December 8, 2009 at 1:29 pm
We have a need to break out the first, middle and last names from a full name string. I've got the last and middle name/initial close enough for what we need but can't get the right code to extract the first name. Any help is greatly appreciated!
/* Query to parse the full_name field and extract
Last Name, First Name and MI
nheyen 23-Nov-2009
*/
CREATE TABLE #names (full_name varchar(254))
INSERT INTO #names VALUES ('Simpson, Homer J')

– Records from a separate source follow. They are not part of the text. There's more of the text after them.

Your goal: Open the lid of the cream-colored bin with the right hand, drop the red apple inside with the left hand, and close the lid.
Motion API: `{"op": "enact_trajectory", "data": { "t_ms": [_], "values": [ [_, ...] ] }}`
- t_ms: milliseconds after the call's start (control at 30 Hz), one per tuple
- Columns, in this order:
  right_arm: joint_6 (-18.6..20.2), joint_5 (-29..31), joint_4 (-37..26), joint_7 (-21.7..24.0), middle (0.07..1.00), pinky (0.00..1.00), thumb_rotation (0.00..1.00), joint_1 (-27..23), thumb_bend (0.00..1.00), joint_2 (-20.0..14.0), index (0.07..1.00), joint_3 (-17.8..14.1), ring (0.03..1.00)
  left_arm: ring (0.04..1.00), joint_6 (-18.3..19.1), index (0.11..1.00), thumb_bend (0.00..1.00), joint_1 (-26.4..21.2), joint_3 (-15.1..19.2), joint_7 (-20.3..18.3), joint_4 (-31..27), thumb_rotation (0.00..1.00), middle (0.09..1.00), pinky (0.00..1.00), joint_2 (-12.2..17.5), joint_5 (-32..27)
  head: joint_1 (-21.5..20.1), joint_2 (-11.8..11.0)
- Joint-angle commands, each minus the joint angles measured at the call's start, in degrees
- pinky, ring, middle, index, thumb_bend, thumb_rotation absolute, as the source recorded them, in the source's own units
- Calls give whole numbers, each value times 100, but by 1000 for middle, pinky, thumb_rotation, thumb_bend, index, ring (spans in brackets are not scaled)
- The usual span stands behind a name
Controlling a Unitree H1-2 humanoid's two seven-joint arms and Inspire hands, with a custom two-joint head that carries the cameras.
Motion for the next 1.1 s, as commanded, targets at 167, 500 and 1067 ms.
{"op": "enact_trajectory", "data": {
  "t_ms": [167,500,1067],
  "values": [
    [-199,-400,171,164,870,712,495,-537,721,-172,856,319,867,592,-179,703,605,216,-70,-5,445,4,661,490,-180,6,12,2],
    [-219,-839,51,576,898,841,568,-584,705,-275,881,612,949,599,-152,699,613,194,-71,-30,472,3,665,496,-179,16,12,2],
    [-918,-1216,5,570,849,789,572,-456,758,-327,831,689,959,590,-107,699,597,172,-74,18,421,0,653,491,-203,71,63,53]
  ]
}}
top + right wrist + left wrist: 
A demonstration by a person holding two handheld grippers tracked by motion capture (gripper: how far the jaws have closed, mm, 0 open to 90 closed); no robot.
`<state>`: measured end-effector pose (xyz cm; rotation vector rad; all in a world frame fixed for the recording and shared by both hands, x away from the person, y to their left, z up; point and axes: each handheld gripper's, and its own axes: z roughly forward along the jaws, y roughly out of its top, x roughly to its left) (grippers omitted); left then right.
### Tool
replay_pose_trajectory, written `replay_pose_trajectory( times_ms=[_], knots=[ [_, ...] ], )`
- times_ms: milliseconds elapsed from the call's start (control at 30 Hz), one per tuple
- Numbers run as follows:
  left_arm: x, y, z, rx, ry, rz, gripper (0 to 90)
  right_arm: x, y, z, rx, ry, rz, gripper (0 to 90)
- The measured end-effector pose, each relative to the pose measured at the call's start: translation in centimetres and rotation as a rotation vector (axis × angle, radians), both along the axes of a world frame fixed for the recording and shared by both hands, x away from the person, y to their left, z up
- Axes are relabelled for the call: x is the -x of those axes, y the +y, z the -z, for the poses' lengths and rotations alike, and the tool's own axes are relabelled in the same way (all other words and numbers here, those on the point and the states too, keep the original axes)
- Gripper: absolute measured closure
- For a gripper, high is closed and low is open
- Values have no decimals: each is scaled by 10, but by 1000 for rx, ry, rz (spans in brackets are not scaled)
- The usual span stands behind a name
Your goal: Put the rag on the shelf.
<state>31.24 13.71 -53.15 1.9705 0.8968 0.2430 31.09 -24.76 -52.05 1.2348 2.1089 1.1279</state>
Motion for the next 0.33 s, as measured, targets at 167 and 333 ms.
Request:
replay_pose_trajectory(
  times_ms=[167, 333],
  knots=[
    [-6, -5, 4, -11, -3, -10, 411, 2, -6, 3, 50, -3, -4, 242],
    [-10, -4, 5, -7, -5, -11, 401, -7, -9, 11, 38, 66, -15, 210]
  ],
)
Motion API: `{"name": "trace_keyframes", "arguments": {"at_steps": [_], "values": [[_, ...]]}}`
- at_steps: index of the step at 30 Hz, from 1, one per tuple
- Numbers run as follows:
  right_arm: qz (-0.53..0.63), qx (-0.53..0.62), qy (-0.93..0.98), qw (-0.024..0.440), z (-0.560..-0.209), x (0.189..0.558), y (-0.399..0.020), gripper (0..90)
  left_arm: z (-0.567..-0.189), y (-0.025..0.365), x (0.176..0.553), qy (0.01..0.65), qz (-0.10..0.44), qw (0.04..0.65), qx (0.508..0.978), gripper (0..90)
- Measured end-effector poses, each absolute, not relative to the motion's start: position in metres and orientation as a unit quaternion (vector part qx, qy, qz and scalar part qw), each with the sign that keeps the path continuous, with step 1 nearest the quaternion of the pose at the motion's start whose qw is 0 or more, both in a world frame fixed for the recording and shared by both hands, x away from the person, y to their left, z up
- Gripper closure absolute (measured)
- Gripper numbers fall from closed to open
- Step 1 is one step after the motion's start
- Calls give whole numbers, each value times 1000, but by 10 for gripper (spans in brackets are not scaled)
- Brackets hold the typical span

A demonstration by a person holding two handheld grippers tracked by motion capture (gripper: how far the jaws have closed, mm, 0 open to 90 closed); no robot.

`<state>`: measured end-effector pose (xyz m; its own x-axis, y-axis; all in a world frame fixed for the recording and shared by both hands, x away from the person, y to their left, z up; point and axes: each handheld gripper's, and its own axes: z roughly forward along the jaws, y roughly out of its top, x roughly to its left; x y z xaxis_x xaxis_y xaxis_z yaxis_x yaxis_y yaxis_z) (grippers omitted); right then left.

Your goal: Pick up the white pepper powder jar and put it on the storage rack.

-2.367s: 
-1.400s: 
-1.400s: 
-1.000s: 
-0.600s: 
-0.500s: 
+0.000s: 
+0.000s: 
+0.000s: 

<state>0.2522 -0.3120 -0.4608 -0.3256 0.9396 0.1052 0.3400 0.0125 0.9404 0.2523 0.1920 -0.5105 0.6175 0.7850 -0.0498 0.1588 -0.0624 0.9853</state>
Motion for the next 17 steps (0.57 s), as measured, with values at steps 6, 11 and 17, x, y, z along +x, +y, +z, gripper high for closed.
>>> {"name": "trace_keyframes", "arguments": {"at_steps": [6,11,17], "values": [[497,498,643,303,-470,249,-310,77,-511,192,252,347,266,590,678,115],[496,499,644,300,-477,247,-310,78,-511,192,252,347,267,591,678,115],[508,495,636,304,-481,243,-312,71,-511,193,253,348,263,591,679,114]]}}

INSERT INTO #names VALUES ('Simpson, Bartholomew JoJo')
INSERT INTO #names VALUES ('Simpson,Maggie')
INSERT INTO #names VALUES ('Bouvier Simpson, Margorie "Marge"')
INSERT INTO #names VALUES ('Simpson, Lisa M.')
INSERT INTO #names VALUES ('Burns,Charles Montgomery "Monty"')
INSERT INTO #names VALUES ('Smithers, Waylon Jr.')
SELECT full_name
,SUBSTRING(full_name,1,(CHARINDEX(',',full_name))-1) AS [Last Name]
,CASE
/* if no period in MI */
WHEN RIGHT(full_name,2) LIKE ' [a-Z]'
THEN LTRIM(SUBSTRING(SUBSTRING(full_name,CHARINDEX(',',full_name)+1,LEN(full_name)),1,CHARINDEX(' ',full_name)-2))
/* if period after MI */
WHEN RIGHT(full_name,1) LIKE '.'
THEN LTRIM(SUBSTRING(SUBSTRING(full_name,CHARINDEX(',',full_name)+1,LEN(full_name)),1,CHARINDEX(' ',full_name)-3))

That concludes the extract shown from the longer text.